Nach einer Neuausrichtung des Vertriebskonzepts im Februar 2023 stellte die Beklagte fest, dass die Abwesenheitszeiten des Klägers unter 50 % lagen, und forderte ihn auf, den Dienstwagen bis zum 31. Dezember 2023 zurückzugeben. Der Kläger erhob daraufhin Klage auf Fortsetzung der Überlassung des Dienstwagens auch zur privaten Nutzung über den genannten Zeitpunkt hinaus.
Entscheidung des LAG Hamm
Das LAG Hamm gab der Klage statt und hob die erstinstanzliche Entscheidung auf. Es stellte fest, dass die Überlassung eines Dienstwagens zur privaten Nutzung als Teil des geschuldeten Arbeitsentgelts grundsätzlich so lange geschuldet ist, wie der Arbeitgeber Arbeitsentgelt leisten muss. Ein Anspruch auf Überlassung besteht daher fort, sofern keine wirksam vereinbarte auflösende Bedingung eingetreten ist oder ein wirksam vereinbarter Widerrufsvorbehalt ausgeübt wurde.
Im vorliegenden Fall erachtete das Gericht sowohl die auflösende Bedingung als auch den Widerrufsvorbehalt als unwirksam. Die auflösende Bedingung sei intransparent, da unklar sei, wann eine „dauerhaft hohe Mobilität“ verneint wird und wie die 50 %-Quote zu berechnen ist. Zudem sei unklar, auf welchen Zeitraum abgestellt werden soll. Auch der Widerrufsvorbehalt sei unwirksam, da er dem Arbeitgeber die Möglichkeit gebe, die Überlassung des Dienstwagens bei jeder Änderung der Arbeitsaufgaben zu widerrufen, ohne dass diese Änderung zwingend die Notwendigkeit eines Dienstwagens entfallen lässt.
Rechtliche Grundlagen
Die Wirksamkeit von Widerrufsklauseln in Arbeitsverträgen unterliegt der Inhaltskontrolle nach den §§ 307 ff. Bürgerliches Gesetzbuch (BGB). Gemäß § 307 Abs. 1 Satz 2 BGB sind Bestimmungen in Allgemeinen Geschäftsbedingungen unwirksam, wenn sie nicht klar und verständlich sind. Zudem dürfen sie den Vertragspartner nicht unangemessen benachteiligen. Ein Widerrufsvorbehalt muss daher transparente und nachvollziehbare Kriterien enthalten, die dem Arbeitnehmer ermöglichen, das Risiko eines Widerrufs einzuschätzen.
Praktische Hinweise für Arbeitgeber
Arbeitgeber sollten bei der Gestaltung von Dienstwagenvereinbarungen folgende Punkte beachten:
1. Transparenz:
Die Bedingungen für einen möglichen Widerruf der Dienstwagenüberlassung müssen klar und verständlich formuliert sein.
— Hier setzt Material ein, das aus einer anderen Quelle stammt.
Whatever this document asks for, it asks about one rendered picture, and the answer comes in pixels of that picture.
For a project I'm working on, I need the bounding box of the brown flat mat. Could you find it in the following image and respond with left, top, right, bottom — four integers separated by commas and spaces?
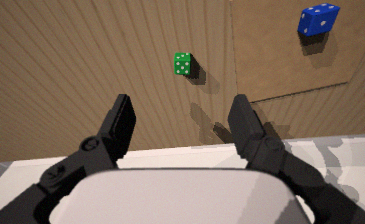
230, 0, 365, 102

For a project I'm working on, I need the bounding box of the blue die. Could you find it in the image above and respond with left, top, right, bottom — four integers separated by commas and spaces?
297, 3, 340, 37

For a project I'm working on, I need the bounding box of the green die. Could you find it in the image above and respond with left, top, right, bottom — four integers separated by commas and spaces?
174, 53, 191, 75

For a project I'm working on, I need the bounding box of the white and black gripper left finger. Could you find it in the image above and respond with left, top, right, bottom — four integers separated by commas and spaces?
0, 94, 136, 224

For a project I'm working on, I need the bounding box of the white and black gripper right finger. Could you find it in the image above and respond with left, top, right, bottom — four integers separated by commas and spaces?
228, 94, 365, 224

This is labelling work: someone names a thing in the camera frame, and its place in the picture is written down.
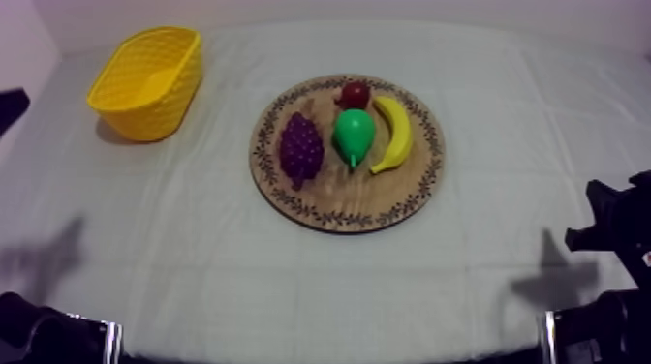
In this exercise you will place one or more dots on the green toy pear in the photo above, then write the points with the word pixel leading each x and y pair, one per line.
pixel 353 133

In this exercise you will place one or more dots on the silver metal bar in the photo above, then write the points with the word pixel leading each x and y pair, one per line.
pixel 113 341
pixel 548 336

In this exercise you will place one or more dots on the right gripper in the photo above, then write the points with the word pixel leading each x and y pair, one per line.
pixel 633 218

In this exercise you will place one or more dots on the small red fruit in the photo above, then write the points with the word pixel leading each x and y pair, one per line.
pixel 355 95

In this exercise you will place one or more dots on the yellow plastic basket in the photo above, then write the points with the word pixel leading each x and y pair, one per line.
pixel 147 81

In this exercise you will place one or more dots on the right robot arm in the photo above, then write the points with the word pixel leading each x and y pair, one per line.
pixel 595 325

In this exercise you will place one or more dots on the purple toy grapes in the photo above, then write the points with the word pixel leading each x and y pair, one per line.
pixel 301 148

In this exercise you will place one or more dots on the yellow toy banana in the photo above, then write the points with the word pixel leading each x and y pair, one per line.
pixel 401 132

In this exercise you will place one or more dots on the round wooden board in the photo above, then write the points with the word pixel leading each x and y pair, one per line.
pixel 351 203

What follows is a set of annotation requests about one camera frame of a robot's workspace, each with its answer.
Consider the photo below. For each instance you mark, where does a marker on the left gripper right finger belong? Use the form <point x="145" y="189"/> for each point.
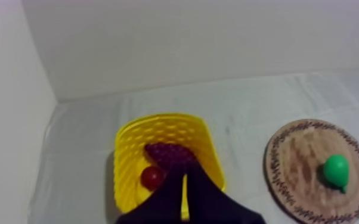
<point x="212" y="203"/>

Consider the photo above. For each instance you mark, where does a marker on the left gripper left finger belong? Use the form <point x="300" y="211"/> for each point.
<point x="163" y="203"/>

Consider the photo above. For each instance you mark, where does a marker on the yellow plastic basket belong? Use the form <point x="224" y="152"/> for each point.
<point x="129" y="169"/>

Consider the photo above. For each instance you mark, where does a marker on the round wooden board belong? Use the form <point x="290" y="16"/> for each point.
<point x="298" y="169"/>

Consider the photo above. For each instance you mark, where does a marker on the green toy pear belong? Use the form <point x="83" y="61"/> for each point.
<point x="336" y="170"/>

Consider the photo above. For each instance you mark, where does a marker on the small red fruit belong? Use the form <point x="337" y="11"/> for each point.
<point x="151" y="177"/>

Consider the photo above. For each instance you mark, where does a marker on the purple toy grapes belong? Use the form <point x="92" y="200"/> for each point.
<point x="170" y="154"/>

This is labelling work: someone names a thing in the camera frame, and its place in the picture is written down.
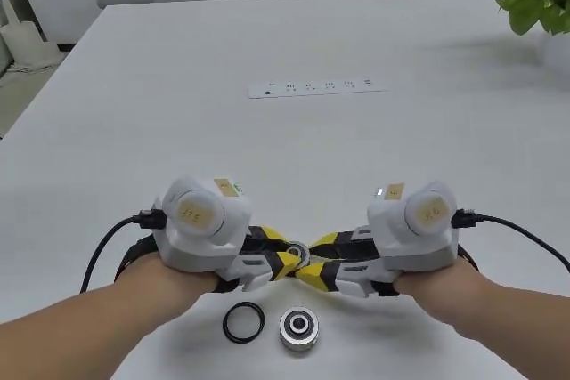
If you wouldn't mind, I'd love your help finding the person's left hand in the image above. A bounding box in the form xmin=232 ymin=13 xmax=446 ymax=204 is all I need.
xmin=114 ymin=234 xmax=220 ymax=306

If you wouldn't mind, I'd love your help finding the black rubber ring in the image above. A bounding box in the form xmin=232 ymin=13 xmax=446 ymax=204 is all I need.
xmin=222 ymin=302 xmax=266 ymax=344

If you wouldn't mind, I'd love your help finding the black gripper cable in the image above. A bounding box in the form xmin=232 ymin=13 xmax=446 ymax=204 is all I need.
xmin=450 ymin=206 xmax=570 ymax=275
xmin=78 ymin=207 xmax=168 ymax=295

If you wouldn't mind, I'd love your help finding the metal wheel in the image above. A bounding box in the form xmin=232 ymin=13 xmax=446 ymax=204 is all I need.
xmin=287 ymin=240 xmax=314 ymax=268
xmin=278 ymin=306 xmax=319 ymax=352

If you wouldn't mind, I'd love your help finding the person's right forearm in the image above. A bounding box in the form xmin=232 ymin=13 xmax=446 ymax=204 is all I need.
xmin=403 ymin=284 xmax=570 ymax=380

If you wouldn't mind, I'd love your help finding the white table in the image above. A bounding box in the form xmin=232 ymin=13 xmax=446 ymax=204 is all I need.
xmin=0 ymin=0 xmax=570 ymax=380

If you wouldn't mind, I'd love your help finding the person's right hand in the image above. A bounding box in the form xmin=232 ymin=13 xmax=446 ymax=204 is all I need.
xmin=393 ymin=243 xmax=481 ymax=308

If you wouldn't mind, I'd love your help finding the white power strip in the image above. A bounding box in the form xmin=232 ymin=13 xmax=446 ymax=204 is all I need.
xmin=247 ymin=78 xmax=388 ymax=101

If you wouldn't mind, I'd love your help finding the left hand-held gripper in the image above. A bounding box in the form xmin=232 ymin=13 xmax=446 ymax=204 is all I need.
xmin=152 ymin=174 xmax=302 ymax=295

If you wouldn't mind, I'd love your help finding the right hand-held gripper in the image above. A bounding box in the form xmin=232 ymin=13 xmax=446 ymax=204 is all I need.
xmin=295 ymin=180 xmax=459 ymax=300

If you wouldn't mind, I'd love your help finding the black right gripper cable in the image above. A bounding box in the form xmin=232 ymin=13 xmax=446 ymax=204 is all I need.
xmin=450 ymin=206 xmax=570 ymax=275

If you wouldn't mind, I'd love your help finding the person's left forearm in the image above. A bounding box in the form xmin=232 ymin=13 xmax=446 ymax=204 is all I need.
xmin=0 ymin=279 xmax=201 ymax=380

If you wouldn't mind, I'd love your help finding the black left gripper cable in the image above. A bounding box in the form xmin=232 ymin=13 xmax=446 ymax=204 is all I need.
xmin=78 ymin=207 xmax=168 ymax=295

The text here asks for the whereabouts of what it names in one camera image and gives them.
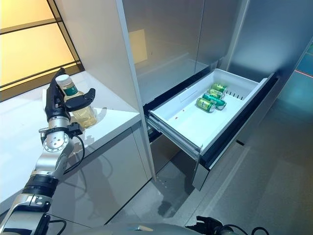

Unklare Formulierungen können zur Unwirksamkeit der Klausel führen.
2. Sachliche Gründe:
Ein Widerrufsvorbehalt sollte nur bei Vorliegen konkreter, sachlicher Gründe ausgeübt werden können, die im Vertrag eindeutig benannt sind. Allgemeine Formulierungen wie „wirtschaftliche Gründe“ ohne nähere Konkretisierung genügen nicht.
3. Interessenabwägung:
Bei der Ausübung des Widerrufs ist eine Abwägung der beiderseitigen Interessen vorzunehmen. Dabei sind die berechtigten Interessen des Arbeitnehmers angemessen zu berücksichtigen.
4. Ankündigungsfristen:
Obwohl nicht zwingend erforderlich, kann die Vereinbarung von Ankündigungs- oder Auslauffristen sinnvoll sein, um dem Arbeitnehmer eine angemessene Übergangszeit zu gewähren.
Fazit
Die Überlassung eines Dienstwagens zur privaten Nutzung ist ein bedeutender Bestandteil der Vergütung und unterliegt strengen rechtlichen Vorgaben. Das Urteil des LAG Hamm verdeutlicht, dass Widerrufsklauseln sorgfältig und transparent formuliert sein müssen, um wirksam zu sein. Arbeitgeber sollten daher bei der Gestaltung entsprechender Vereinbarungen präzise und nachvollziehbare Kriterien festlegen, um rechtliche Auseinandersetzungen zu vermeiden.